_To do_
If a line in the data below contains the word "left", copy it out.

_Provided data_
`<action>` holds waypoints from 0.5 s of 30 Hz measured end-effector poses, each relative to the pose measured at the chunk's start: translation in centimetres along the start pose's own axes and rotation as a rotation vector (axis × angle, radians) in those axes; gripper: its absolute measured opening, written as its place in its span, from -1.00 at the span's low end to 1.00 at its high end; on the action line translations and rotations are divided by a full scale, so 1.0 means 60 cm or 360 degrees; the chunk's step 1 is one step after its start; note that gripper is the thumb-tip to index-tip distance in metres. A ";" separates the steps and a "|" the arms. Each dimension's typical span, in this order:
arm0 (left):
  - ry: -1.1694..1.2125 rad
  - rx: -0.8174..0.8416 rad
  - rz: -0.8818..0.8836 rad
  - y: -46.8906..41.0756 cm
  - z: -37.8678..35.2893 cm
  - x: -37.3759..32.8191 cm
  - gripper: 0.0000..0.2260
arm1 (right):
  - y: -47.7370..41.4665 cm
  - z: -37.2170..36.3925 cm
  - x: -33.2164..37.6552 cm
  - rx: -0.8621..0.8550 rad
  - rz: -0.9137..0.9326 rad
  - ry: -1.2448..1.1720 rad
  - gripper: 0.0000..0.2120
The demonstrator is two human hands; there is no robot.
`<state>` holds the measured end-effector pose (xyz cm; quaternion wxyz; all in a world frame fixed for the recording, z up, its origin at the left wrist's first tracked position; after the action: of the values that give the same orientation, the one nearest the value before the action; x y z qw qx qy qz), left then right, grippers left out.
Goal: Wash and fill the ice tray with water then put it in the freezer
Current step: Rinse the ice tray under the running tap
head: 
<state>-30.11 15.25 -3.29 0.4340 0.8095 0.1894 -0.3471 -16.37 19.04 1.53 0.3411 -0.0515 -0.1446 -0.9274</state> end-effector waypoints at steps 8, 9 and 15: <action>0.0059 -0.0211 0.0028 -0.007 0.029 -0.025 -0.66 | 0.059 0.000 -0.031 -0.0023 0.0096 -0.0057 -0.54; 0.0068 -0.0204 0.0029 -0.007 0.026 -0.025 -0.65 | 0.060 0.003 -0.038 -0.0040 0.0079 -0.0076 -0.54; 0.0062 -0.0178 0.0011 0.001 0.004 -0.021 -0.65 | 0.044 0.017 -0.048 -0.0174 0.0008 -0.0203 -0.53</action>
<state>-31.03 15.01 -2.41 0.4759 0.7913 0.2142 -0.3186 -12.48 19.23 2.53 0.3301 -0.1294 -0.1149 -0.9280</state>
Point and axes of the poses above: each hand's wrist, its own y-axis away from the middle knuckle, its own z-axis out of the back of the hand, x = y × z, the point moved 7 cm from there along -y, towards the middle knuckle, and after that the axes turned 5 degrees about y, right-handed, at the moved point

_Exercise response_
arm0 (left):
`<state>` holds the measured end-effector pose (xyz cm; quaternion wxyz; all in a world frame fixed for the recording, z up, its origin at the left wrist's first tracked position; after the action: of the values that give the same orientation, the one nearest the value before the action; x y z qw qx qy qz), left then right, grippers left out.

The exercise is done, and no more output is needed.